In this article, we’re going to go over a few of those affordances that can make your KO/AT user experiences better without really changing the experience for anyone else.

Additions To Your Application’s UX

These are features that you can add to your application to improve the UX for KO/AT users.

Skip Links

A skip link is a navigation feature that invisibly sits at the top of websites or applications. When it is present, it is evoked and becomes visible on your application’s first tab stop.

A skip link allows your user to “skip” to various sections of interest within the application without having to tab-cycle to it. The skip link can have multiple links to it if your application has multiple areas of interest you feel your users should have quick access to your application’s point of entry.

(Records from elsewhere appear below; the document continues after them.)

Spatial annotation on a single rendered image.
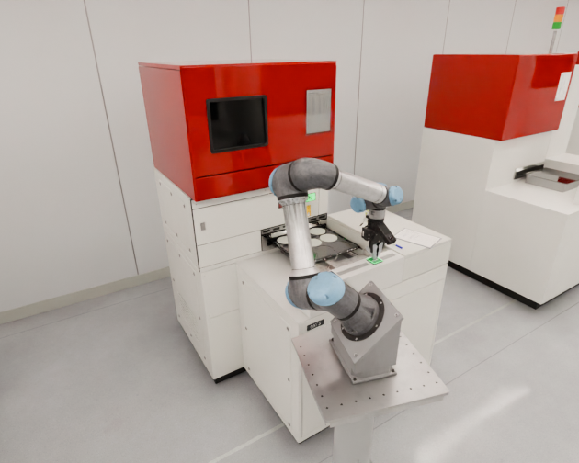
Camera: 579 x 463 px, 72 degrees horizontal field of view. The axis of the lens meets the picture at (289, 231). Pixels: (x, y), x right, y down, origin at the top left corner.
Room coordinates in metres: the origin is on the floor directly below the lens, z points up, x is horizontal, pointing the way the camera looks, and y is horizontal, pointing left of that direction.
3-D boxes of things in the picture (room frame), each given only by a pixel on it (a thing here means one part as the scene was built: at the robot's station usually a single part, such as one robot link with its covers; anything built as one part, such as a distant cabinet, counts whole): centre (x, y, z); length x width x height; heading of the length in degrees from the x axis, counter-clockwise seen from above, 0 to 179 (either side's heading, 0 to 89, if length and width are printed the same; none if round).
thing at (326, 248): (1.97, -0.13, 0.90); 0.34 x 0.34 x 0.01; 31
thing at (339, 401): (1.15, -0.26, 0.75); 0.45 x 0.44 x 0.13; 15
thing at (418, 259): (2.04, -0.54, 0.89); 0.62 x 0.35 x 0.14; 31
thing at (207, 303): (2.30, 0.30, 0.41); 0.82 x 0.71 x 0.82; 121
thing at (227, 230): (2.01, 0.12, 1.02); 0.82 x 0.03 x 0.40; 121
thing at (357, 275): (1.57, -0.29, 0.89); 0.55 x 0.09 x 0.14; 121
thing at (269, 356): (1.87, -0.28, 0.41); 0.97 x 0.64 x 0.82; 121
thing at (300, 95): (2.28, 0.29, 1.52); 0.81 x 0.75 x 0.59; 121
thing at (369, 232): (1.66, -0.39, 1.12); 0.09 x 0.08 x 0.12; 31
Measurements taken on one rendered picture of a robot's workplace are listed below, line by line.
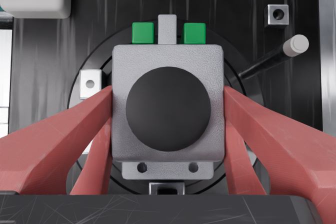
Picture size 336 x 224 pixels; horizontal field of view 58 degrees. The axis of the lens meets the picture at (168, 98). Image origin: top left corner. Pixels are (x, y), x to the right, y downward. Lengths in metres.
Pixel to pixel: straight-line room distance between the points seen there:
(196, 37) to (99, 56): 0.08
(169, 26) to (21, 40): 0.13
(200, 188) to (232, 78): 0.08
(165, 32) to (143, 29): 0.01
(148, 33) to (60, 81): 0.10
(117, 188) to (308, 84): 0.16
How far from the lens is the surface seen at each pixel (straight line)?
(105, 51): 0.22
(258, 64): 0.18
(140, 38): 0.17
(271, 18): 0.25
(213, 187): 0.22
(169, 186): 0.21
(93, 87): 0.20
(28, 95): 0.25
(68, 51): 0.25
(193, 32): 0.17
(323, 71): 0.28
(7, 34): 0.33
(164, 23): 0.16
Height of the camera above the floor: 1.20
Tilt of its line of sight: 86 degrees down
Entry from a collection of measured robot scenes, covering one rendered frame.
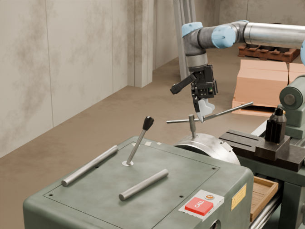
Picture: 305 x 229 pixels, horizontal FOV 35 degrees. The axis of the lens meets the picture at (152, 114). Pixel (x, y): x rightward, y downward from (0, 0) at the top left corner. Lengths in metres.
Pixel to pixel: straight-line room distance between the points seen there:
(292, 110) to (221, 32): 1.28
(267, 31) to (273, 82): 3.70
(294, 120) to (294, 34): 1.27
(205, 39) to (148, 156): 0.44
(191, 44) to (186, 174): 0.47
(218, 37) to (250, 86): 3.78
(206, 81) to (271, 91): 3.68
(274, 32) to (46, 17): 3.34
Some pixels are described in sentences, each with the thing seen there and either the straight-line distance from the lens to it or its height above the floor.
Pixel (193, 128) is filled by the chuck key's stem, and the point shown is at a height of 1.27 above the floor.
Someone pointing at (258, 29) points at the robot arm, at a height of 1.65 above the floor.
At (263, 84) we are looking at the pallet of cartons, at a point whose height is 0.37.
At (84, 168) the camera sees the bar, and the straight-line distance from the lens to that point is 1.53.
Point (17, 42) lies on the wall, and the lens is 4.49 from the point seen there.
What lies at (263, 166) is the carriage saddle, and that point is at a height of 0.91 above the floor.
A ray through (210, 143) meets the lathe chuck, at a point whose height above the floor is 1.23.
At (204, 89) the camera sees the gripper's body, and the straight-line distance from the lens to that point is 1.77.
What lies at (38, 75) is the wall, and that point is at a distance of 4.76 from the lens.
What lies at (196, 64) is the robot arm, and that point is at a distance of 1.74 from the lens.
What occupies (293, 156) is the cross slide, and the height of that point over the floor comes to 0.97.
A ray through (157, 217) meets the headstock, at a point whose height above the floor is 1.26.
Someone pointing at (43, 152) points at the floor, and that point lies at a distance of 4.57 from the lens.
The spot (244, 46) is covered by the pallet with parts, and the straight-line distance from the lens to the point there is 7.93.
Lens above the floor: 1.99
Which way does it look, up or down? 22 degrees down
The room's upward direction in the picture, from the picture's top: 1 degrees clockwise
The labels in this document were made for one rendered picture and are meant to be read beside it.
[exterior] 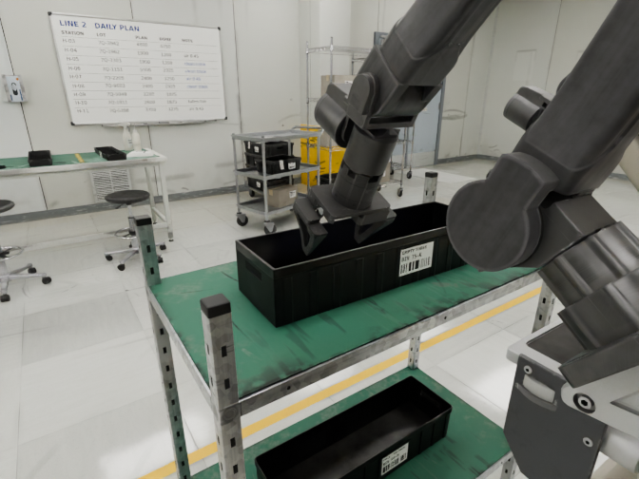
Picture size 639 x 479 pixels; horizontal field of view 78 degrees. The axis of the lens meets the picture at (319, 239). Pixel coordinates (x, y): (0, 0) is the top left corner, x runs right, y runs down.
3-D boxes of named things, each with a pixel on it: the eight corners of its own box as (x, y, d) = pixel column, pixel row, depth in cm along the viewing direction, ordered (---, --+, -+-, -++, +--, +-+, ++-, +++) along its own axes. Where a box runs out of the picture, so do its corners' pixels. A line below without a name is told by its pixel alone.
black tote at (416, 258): (276, 328, 70) (273, 270, 66) (239, 290, 83) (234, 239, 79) (483, 258, 99) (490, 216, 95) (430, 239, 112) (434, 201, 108)
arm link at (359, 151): (375, 136, 45) (411, 134, 48) (343, 105, 49) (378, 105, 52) (356, 185, 49) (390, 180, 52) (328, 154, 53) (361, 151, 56)
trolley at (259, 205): (234, 226, 424) (226, 129, 389) (294, 208, 487) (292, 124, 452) (267, 238, 390) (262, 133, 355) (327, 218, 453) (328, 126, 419)
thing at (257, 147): (243, 196, 547) (241, 140, 521) (273, 191, 573) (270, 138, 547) (267, 206, 498) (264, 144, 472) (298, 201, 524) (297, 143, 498)
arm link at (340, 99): (374, 81, 41) (433, 83, 45) (319, 36, 47) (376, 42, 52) (340, 177, 49) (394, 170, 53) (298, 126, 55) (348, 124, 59)
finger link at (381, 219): (320, 232, 64) (337, 184, 58) (357, 224, 67) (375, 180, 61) (342, 261, 60) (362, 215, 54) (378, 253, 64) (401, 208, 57)
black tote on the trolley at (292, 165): (274, 176, 394) (273, 162, 389) (254, 172, 412) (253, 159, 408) (301, 170, 422) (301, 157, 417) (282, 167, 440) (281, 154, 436)
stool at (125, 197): (92, 260, 336) (78, 195, 316) (147, 242, 377) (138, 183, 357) (130, 276, 308) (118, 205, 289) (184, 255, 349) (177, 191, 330)
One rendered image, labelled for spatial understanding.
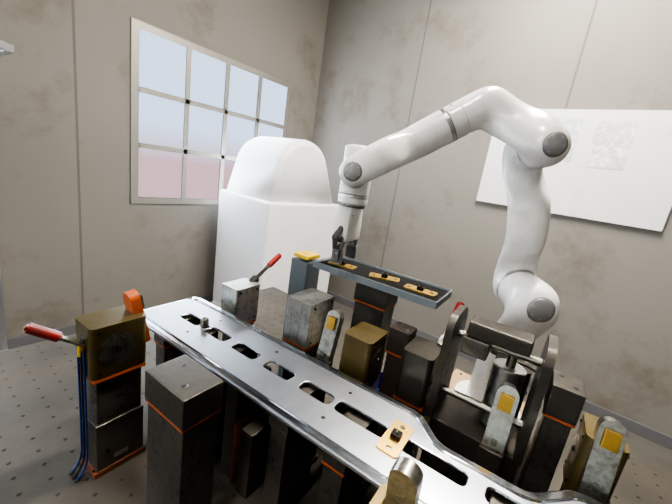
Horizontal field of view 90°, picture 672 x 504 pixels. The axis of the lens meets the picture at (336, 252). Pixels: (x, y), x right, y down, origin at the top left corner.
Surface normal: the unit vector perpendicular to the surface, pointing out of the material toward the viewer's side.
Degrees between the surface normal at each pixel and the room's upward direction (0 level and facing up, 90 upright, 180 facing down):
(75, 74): 90
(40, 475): 0
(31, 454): 0
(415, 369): 90
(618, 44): 90
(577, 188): 90
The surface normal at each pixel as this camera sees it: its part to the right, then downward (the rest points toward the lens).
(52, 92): 0.78, 0.26
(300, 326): -0.55, 0.11
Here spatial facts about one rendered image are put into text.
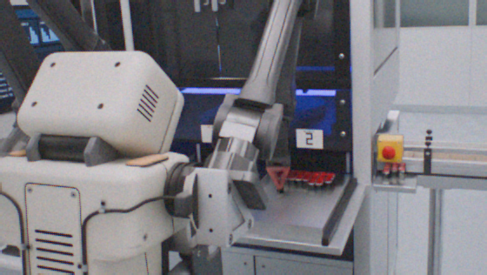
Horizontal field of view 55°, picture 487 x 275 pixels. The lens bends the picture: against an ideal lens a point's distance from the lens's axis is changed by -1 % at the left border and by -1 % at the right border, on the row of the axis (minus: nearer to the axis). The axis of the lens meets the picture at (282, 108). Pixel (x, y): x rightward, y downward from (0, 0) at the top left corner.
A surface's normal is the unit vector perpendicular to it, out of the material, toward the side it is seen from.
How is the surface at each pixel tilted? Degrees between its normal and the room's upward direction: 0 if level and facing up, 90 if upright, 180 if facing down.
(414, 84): 90
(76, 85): 47
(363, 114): 90
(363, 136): 90
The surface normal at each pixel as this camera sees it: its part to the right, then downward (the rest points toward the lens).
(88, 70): -0.26, -0.49
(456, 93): -0.32, 0.23
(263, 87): 0.03, -0.47
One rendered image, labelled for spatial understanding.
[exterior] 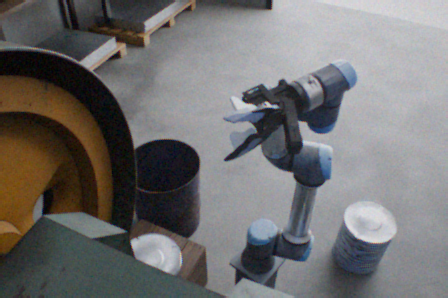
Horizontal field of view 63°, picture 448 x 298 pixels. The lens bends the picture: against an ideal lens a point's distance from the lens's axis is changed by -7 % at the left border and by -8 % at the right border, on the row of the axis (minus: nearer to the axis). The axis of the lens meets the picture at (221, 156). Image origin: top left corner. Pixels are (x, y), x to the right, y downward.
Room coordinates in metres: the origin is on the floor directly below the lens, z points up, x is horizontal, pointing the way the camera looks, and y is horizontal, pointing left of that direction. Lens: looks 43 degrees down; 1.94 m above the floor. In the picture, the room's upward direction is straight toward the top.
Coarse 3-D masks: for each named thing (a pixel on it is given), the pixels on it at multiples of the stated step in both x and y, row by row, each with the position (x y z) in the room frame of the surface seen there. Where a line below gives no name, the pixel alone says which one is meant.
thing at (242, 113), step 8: (232, 104) 0.62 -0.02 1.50; (240, 104) 0.62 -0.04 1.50; (248, 104) 0.64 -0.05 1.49; (232, 112) 0.59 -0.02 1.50; (240, 112) 0.59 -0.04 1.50; (248, 112) 0.59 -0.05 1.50; (264, 112) 0.62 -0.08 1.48; (232, 120) 0.58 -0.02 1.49; (240, 120) 0.58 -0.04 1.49; (248, 120) 0.60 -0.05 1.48; (256, 120) 0.61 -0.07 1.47
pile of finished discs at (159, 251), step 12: (132, 240) 1.08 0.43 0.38; (144, 240) 1.08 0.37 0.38; (156, 240) 1.08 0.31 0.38; (168, 240) 1.08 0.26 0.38; (144, 252) 1.01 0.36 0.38; (156, 252) 1.01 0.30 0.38; (168, 252) 1.01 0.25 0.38; (156, 264) 0.94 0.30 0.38; (168, 264) 0.95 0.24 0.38; (180, 264) 0.96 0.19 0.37
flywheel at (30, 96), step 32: (0, 96) 0.48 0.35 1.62; (32, 96) 0.54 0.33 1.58; (64, 96) 0.60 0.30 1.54; (0, 128) 0.49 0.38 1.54; (32, 128) 0.55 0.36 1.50; (64, 128) 0.59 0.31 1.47; (96, 128) 0.65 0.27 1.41; (0, 160) 0.47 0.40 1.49; (32, 160) 0.53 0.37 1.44; (64, 160) 0.59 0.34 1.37; (96, 160) 0.63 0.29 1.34; (0, 192) 0.44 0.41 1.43; (32, 192) 0.50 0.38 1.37; (64, 192) 0.56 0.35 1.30; (96, 192) 0.61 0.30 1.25; (0, 224) 0.41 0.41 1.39; (32, 224) 0.47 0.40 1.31
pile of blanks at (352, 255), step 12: (336, 240) 1.26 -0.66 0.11; (348, 240) 1.17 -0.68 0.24; (336, 252) 1.21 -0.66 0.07; (348, 252) 1.14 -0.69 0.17; (360, 252) 1.10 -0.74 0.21; (372, 252) 1.09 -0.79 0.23; (384, 252) 1.12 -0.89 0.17; (348, 264) 1.12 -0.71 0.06; (360, 264) 1.10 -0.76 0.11; (372, 264) 1.10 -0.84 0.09
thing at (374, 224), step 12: (360, 204) 1.35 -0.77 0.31; (372, 204) 1.35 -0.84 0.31; (348, 216) 1.27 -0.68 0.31; (360, 216) 1.27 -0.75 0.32; (372, 216) 1.26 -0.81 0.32; (384, 216) 1.27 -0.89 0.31; (348, 228) 1.19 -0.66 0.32; (360, 228) 1.19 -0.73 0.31; (372, 228) 1.18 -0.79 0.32; (384, 228) 1.18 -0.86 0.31; (396, 228) 1.18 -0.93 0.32; (372, 240) 1.11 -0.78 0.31; (384, 240) 1.11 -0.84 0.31
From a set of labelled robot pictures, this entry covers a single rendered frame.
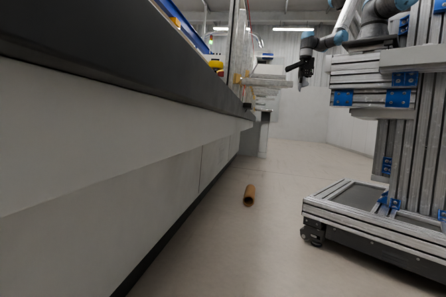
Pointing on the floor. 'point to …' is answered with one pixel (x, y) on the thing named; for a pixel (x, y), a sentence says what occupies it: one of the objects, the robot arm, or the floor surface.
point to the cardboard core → (249, 195)
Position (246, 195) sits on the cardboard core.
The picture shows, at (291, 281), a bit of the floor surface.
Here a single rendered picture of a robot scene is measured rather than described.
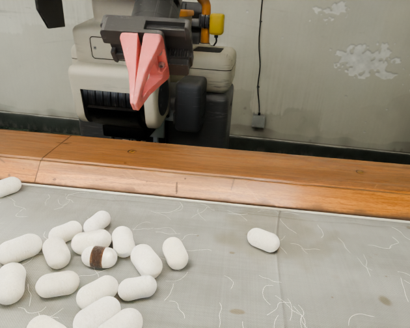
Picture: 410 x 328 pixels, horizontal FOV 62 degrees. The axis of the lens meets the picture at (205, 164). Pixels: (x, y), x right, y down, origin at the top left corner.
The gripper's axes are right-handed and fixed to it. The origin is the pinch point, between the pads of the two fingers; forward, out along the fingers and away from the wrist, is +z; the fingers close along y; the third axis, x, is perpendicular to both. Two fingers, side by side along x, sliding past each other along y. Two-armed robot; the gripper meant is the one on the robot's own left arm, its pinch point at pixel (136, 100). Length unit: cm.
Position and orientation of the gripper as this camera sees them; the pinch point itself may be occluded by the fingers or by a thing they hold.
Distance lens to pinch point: 38.6
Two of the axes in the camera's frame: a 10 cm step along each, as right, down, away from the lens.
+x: 0.3, 4.2, 9.1
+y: 9.9, 0.9, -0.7
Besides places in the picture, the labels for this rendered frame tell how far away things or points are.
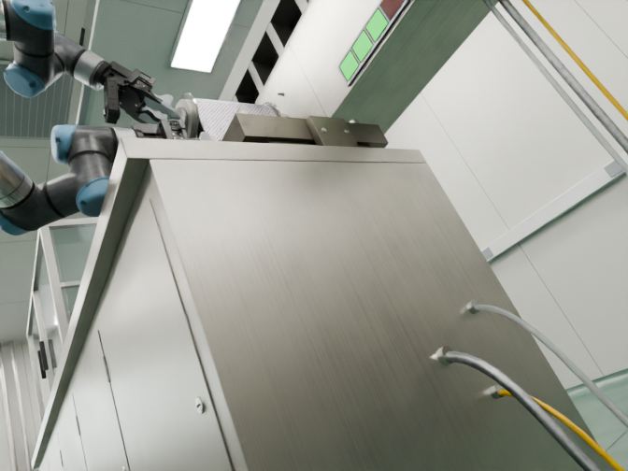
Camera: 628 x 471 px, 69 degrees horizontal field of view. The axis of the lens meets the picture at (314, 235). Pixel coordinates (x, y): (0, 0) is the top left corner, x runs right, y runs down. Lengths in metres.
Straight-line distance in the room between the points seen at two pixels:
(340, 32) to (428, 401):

For KO/AT users, this is a helpful tool to both allow them to rapidly traverse your app and can help orient them to your application’s information architecture. For all other users, they likely will never even know this feature exists.

Here’s an example with how we handle skip links. After you click the link, hit Tab ⇥ and look in the upper-left corner. The skip link has two links: Main Content and Code Samples. You can use Tab ⇥ to move between them, hit Enter to navigate to the link.

Shortcuts/Hotkey Menus

This is a feature that I think everyone is familiar with: shortcuts and hotkeys. You’ve likely used them from time to time, they are very popular amongst power users of an application, and come in a variety of incarnations.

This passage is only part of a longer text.